Tuesday, January 29, 2013

wish I could be in England for this:

Mark Fisher and Justin Barton: On Vanishing Land
6 February – 30 March 2013
The Showroom63 Penfold Street, London NW8

Performances by John Foxx and Raime: Thursday 7 March, 7pm

Discussion with Mark Fisher, Justin Barton, The Otolith Collective, John Foxx, Frances Morgan, Elizabeth Walling (Gazelle Twin): Saturday 16 March, 3pm (free, no booking required).

The Otolith Collective and The Showroom present On Vanishing Land, a new work by British sound artists and theorists Mark Fisher and Justin Barton.

On Vanishing Land (2013, 45m) is a magisterial audio-essay that evokes a walk undertaken by the artists along the Suffolk coastline in 2005, from Felixstowe container port to the Anglo-Saxon burial ground at Sutton Hoo. Fisher and Barton have conjured a new form of sonic fiction from the dreamings, gleamings and prefigurations that pervade the Suffolk coast. The work includes commissions from digital musicians, interviews and the reflections of the artists. Inspired by the cumulative force of the Eerie that animates this landscape, On Vanishing Land pursues affinities between the modernist reinvention of the ghost story in M.R. James’ Oh, Whistle, And I’ll Come To You, My Lad (1904) and the atmospheric engineering of  Brian Eno’s album On Land (1982). “Themes of incursion - by unnameable forces, geological sentience or temporal anomaly - recur throughout.” (Kodwo Eshun, The Otolith Collective, Curator,  On Vanishing Land)

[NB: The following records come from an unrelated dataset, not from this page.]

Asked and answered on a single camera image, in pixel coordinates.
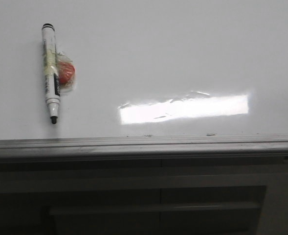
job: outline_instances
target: white whiteboard surface
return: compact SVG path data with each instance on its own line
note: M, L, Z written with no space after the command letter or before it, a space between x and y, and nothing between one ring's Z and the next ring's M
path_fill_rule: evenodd
M56 125L44 23L77 72ZM258 133L288 134L288 1L0 0L0 140Z

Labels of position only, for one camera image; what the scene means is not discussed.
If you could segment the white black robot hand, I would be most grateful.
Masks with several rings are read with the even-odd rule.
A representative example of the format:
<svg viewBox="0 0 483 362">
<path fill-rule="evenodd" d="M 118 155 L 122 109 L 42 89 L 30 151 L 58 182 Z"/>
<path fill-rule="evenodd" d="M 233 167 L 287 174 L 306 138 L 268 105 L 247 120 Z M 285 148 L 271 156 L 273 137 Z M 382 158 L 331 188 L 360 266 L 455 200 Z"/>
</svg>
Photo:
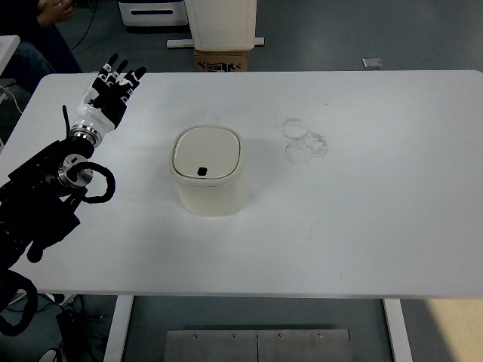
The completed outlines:
<svg viewBox="0 0 483 362">
<path fill-rule="evenodd" d="M 146 67 L 142 66 L 130 70 L 118 80 L 128 61 L 121 61 L 112 71 L 117 59 L 118 54 L 113 54 L 100 69 L 99 78 L 86 87 L 77 106 L 78 118 L 69 130 L 71 137 L 86 139 L 94 147 L 98 147 L 105 135 L 119 126 L 127 101 L 146 74 Z"/>
</svg>

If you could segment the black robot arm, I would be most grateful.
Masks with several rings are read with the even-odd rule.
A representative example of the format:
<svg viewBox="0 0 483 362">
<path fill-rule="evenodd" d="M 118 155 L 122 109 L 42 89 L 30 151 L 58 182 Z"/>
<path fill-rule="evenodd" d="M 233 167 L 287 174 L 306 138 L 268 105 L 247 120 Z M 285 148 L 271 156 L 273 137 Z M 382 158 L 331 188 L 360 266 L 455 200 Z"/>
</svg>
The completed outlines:
<svg viewBox="0 0 483 362">
<path fill-rule="evenodd" d="M 113 173 L 90 158 L 105 135 L 119 126 L 146 74 L 144 66 L 126 72 L 127 64 L 113 54 L 82 96 L 78 118 L 65 123 L 65 138 L 21 164 L 1 187 L 1 308 L 6 309 L 18 291 L 27 297 L 17 324 L 1 319 L 3 335 L 21 334 L 38 306 L 35 285 L 12 266 L 22 255 L 39 262 L 45 249 L 80 224 L 75 215 L 80 203 L 106 203 L 115 193 Z"/>
</svg>

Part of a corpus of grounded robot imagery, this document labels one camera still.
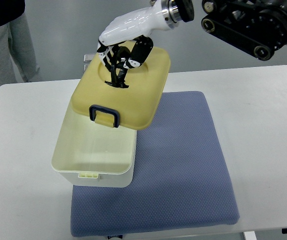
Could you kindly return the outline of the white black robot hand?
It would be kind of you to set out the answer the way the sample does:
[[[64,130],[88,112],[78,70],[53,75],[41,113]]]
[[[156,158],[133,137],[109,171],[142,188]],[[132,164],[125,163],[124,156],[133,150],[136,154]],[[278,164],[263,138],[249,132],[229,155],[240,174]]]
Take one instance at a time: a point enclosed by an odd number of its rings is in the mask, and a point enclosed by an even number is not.
[[[120,69],[140,67],[148,58],[154,30],[169,31],[194,20],[195,12],[191,0],[155,0],[152,6],[134,10],[116,17],[98,38],[97,53],[102,64],[111,69],[113,51],[119,44],[136,41],[130,56],[121,58]]]

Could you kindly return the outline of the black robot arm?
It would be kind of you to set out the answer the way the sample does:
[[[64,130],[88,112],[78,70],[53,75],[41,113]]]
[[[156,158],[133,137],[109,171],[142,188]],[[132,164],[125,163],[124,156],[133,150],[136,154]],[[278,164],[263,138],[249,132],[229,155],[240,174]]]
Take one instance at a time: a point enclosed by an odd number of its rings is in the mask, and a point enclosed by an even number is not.
[[[268,61],[287,46],[287,0],[203,0],[205,32]]]

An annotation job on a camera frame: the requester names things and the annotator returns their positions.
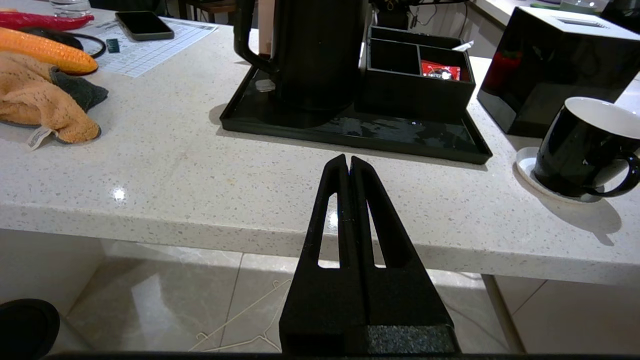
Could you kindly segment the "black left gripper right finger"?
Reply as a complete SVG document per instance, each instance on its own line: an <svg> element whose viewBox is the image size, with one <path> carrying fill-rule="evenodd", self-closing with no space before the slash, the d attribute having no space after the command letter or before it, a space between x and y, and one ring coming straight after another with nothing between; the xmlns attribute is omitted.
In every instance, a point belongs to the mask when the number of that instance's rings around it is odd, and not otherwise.
<svg viewBox="0 0 640 360"><path fill-rule="evenodd" d="M352 157L350 184L368 323L452 328L450 314L373 166Z"/></svg>

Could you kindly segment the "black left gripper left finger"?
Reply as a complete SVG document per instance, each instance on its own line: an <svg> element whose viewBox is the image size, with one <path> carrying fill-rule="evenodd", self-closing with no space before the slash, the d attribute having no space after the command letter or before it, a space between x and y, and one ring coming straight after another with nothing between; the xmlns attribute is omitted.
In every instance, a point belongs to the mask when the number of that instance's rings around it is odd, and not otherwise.
<svg viewBox="0 0 640 360"><path fill-rule="evenodd" d="M318 264L332 195L337 197L338 268ZM345 155L325 164L301 255L279 319L284 353L352 353L349 338L364 323L361 267Z"/></svg>

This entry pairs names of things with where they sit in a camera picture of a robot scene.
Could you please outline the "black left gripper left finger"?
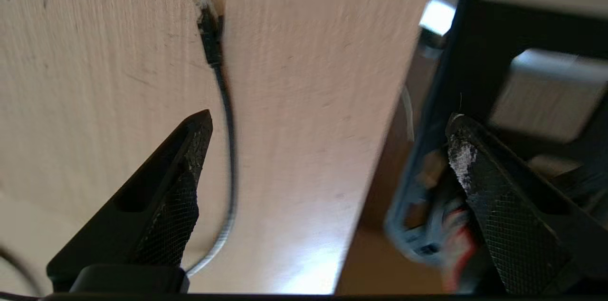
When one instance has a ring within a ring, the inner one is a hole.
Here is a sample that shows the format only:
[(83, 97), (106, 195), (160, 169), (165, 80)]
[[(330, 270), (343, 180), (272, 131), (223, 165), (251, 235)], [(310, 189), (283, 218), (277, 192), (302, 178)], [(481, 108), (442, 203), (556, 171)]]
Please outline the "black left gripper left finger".
[(199, 217), (197, 188), (213, 132), (210, 111), (185, 118), (50, 260), (54, 292), (98, 264), (179, 267)]

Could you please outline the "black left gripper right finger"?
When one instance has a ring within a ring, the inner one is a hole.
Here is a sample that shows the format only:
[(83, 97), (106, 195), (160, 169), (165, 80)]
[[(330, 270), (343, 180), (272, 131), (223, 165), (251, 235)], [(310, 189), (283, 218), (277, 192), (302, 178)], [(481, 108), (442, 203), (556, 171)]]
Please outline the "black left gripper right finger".
[(607, 229), (484, 126), (454, 113), (449, 163), (508, 294), (606, 294)]

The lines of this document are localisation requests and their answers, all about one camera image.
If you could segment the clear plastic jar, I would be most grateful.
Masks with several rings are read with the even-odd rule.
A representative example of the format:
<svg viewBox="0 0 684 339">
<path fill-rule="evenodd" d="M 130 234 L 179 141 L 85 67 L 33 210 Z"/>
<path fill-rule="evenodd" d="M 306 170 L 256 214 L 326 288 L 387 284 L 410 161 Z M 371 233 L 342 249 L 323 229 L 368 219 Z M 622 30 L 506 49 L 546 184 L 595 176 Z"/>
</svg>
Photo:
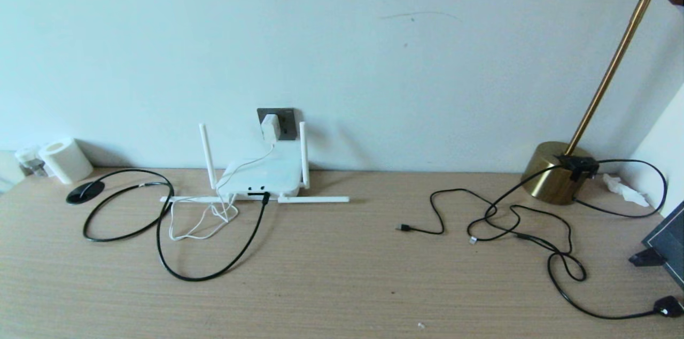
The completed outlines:
<svg viewBox="0 0 684 339">
<path fill-rule="evenodd" d="M 15 159 L 20 166 L 36 176 L 49 176 L 45 170 L 45 161 L 39 156 L 39 147 L 31 146 L 17 150 Z"/>
</svg>

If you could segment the black round desk grommet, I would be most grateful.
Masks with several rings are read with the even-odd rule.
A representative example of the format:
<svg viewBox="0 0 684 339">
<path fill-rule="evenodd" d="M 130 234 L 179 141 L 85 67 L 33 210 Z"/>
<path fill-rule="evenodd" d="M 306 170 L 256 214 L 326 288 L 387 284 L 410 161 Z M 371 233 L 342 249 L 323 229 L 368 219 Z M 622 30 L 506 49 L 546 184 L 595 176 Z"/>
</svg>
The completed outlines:
<svg viewBox="0 0 684 339">
<path fill-rule="evenodd" d="M 90 181 L 71 190 L 66 196 L 66 203 L 71 205 L 78 205 L 93 200 L 98 197 L 105 189 L 105 183 L 102 181 Z"/>
</svg>

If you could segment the crumpled white tissue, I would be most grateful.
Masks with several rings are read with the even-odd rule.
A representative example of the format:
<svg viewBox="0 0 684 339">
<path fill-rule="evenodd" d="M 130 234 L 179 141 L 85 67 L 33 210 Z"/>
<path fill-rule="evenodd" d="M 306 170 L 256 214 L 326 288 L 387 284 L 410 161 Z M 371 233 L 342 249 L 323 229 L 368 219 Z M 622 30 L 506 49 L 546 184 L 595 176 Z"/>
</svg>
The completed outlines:
<svg viewBox="0 0 684 339">
<path fill-rule="evenodd" d="M 645 196 L 642 193 L 623 184 L 622 179 L 618 176 L 603 174 L 602 181 L 605 183 L 606 187 L 610 192 L 620 195 L 623 198 L 623 200 L 635 203 L 642 207 L 649 206 L 647 198 L 645 198 Z"/>
</svg>

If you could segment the white power adapter with cord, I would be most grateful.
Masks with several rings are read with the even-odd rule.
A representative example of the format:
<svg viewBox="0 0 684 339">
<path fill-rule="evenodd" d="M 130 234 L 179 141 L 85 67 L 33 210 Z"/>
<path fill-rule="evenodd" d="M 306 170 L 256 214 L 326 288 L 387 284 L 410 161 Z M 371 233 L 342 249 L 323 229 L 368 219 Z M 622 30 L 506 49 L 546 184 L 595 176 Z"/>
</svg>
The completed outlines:
<svg viewBox="0 0 684 339">
<path fill-rule="evenodd" d="M 198 220 L 197 224 L 189 229 L 187 232 L 184 234 L 176 234 L 174 230 L 174 207 L 175 205 L 173 204 L 171 206 L 171 210 L 169 212 L 171 216 L 171 222 L 169 223 L 169 228 L 168 228 L 168 237 L 171 239 L 171 241 L 178 242 L 178 241 L 184 241 L 184 240 L 193 240 L 193 241 L 205 241 L 206 239 L 209 239 L 210 237 L 214 236 L 217 234 L 223 227 L 228 225 L 230 222 L 232 222 L 233 219 L 238 217 L 240 210 L 239 208 L 235 205 L 238 195 L 237 193 L 222 193 L 221 190 L 222 188 L 226 187 L 228 183 L 232 180 L 233 176 L 237 175 L 239 171 L 242 170 L 242 168 L 251 166 L 256 164 L 257 162 L 260 162 L 272 153 L 272 151 L 275 149 L 275 144 L 278 142 L 279 137 L 281 136 L 281 126 L 280 126 L 280 120 L 278 119 L 278 116 L 275 114 L 268 114 L 266 117 L 264 117 L 263 120 L 260 122 L 260 129 L 261 129 L 261 134 L 263 136 L 263 139 L 267 144 L 269 144 L 270 148 L 267 151 L 266 154 L 261 156 L 260 158 L 255 158 L 251 159 L 249 161 L 246 161 L 242 164 L 239 164 L 238 166 L 235 166 L 231 171 L 227 170 L 227 175 L 224 175 L 222 178 L 217 179 L 216 178 L 216 172 L 213 166 L 213 158 L 212 158 L 212 152 L 210 149 L 210 144 L 208 141 L 208 133 L 207 133 L 207 127 L 204 123 L 200 123 L 199 125 L 200 129 L 200 136 L 202 137 L 202 142 L 203 142 L 203 148 L 205 152 L 205 162 L 207 163 L 207 168 L 208 168 L 208 179 L 210 183 L 210 188 L 215 191 L 215 194 L 218 198 L 216 201 L 208 201 L 207 207 L 203 210 L 202 215 L 200 216 L 200 219 Z M 218 222 L 215 225 L 215 228 L 213 231 L 209 232 L 208 234 L 205 234 L 203 236 L 198 236 L 196 232 L 198 231 L 199 227 L 202 227 L 202 224 L 205 221 L 205 218 L 208 215 L 208 212 L 212 214 L 213 217 L 216 217 L 220 219 L 220 222 Z"/>
</svg>

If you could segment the white paper roll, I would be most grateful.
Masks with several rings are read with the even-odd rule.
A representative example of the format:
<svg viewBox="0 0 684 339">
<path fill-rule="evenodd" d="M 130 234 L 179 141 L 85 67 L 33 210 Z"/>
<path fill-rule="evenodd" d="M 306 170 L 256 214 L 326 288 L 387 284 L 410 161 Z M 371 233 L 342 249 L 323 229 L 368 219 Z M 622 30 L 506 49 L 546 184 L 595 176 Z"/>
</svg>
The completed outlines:
<svg viewBox="0 0 684 339">
<path fill-rule="evenodd" d="M 81 181 L 95 170 L 76 139 L 72 137 L 46 144 L 37 153 L 63 184 Z"/>
</svg>

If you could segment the white router with antennas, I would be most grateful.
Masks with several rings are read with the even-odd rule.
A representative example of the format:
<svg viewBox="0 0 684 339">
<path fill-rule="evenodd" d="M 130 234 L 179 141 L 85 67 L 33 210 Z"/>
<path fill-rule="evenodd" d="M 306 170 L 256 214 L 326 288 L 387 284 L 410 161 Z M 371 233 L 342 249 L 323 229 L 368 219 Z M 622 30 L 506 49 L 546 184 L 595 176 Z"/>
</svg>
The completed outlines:
<svg viewBox="0 0 684 339">
<path fill-rule="evenodd" d="M 230 203 L 231 201 L 259 201 L 264 193 L 282 204 L 348 203 L 349 197 L 300 197 L 301 189 L 310 188 L 310 169 L 306 123 L 298 124 L 300 154 L 274 157 L 276 140 L 269 139 L 270 149 L 261 158 L 235 160 L 229 164 L 221 178 L 217 178 L 212 153 L 208 145 L 205 126 L 200 127 L 207 162 L 210 188 L 213 196 L 163 197 L 173 203 L 196 202 L 202 204 Z"/>
</svg>

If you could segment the black clip stand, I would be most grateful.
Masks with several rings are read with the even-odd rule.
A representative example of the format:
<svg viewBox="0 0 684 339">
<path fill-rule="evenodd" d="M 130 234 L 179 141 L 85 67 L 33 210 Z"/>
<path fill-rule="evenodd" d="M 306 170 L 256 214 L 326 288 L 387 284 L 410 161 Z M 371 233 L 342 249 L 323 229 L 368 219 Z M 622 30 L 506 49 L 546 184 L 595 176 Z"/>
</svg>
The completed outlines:
<svg viewBox="0 0 684 339">
<path fill-rule="evenodd" d="M 667 259 L 655 247 L 635 253 L 628 261 L 635 267 L 659 267 L 667 263 Z"/>
</svg>

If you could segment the dark teal printed box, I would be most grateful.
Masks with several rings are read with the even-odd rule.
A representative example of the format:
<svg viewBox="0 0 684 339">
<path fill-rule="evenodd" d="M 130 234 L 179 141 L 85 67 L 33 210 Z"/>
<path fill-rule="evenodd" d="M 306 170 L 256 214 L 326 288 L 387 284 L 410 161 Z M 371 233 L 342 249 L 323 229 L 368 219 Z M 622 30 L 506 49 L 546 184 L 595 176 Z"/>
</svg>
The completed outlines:
<svg viewBox="0 0 684 339">
<path fill-rule="evenodd" d="M 666 259 L 664 269 L 684 291 L 684 201 L 650 232 L 642 241 L 655 247 Z"/>
</svg>

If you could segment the grey wall socket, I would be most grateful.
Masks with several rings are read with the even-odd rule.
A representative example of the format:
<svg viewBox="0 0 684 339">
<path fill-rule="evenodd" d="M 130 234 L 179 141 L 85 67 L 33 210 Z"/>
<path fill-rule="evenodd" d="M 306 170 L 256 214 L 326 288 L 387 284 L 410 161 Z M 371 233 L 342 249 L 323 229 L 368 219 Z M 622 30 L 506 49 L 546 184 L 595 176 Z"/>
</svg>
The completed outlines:
<svg viewBox="0 0 684 339">
<path fill-rule="evenodd" d="M 268 115 L 275 115 L 278 120 L 280 133 L 278 140 L 296 140 L 298 137 L 298 123 L 293 108 L 259 108 L 256 110 L 261 124 Z"/>
</svg>

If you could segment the brass desk lamp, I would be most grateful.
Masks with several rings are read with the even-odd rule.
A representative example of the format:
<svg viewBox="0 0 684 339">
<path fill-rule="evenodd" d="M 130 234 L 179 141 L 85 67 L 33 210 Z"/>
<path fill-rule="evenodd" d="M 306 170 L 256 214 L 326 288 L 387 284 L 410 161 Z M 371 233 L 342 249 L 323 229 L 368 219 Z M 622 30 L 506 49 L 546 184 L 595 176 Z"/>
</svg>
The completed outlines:
<svg viewBox="0 0 684 339">
<path fill-rule="evenodd" d="M 596 115 L 601 100 L 622 64 L 651 1 L 638 0 L 636 3 L 617 49 L 572 139 L 568 143 L 543 142 L 538 144 L 533 152 L 520 181 L 522 188 L 532 197 L 549 204 L 570 205 L 576 201 L 575 196 L 584 183 L 598 172 L 601 164 L 591 154 L 581 149 L 579 142 Z M 674 6 L 684 7 L 684 0 L 667 1 Z"/>
</svg>

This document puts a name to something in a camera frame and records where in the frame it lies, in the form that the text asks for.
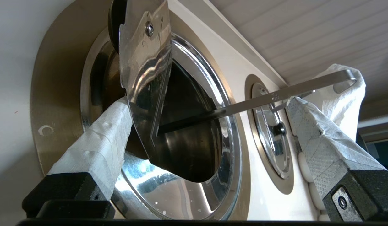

On Vanishing Land integrates new compositions by digital musicians Baron Mordant, Dolly Dolly, Ekoplekz, Farmers of Vega, Gazelle Twin, John Foxx, Pete Wiseman, Raime and Skjolbrot. For the
installation at The Showroom it will be accompanied by an untitled  sequence of a wide range of visual references, produced in collaboration with artist Andy Sharp (English Heretic).




Events accompanying the exhibition include a performance on 7 March by John Foxx and Raime of compositions from the project.

On  16 March, Fisher and Barton, with The Otolith Collective, John  Foxx, Frances Morgan (Deputy Editor, The Wire) and Elizabeth Walling (Gazelle Twin), will explore the contemporary cultural
fascination with the illogics of the Eerie. Finally, a  conversation at the Boathouse café on the River Deben, Suffolk  between the artists and Andy Sharp (English Heretic) will discuss the reimagining of MR James’ ghost stories by television directors Jonathan Miller and Lawrence Gordon Clark since the late 1960s.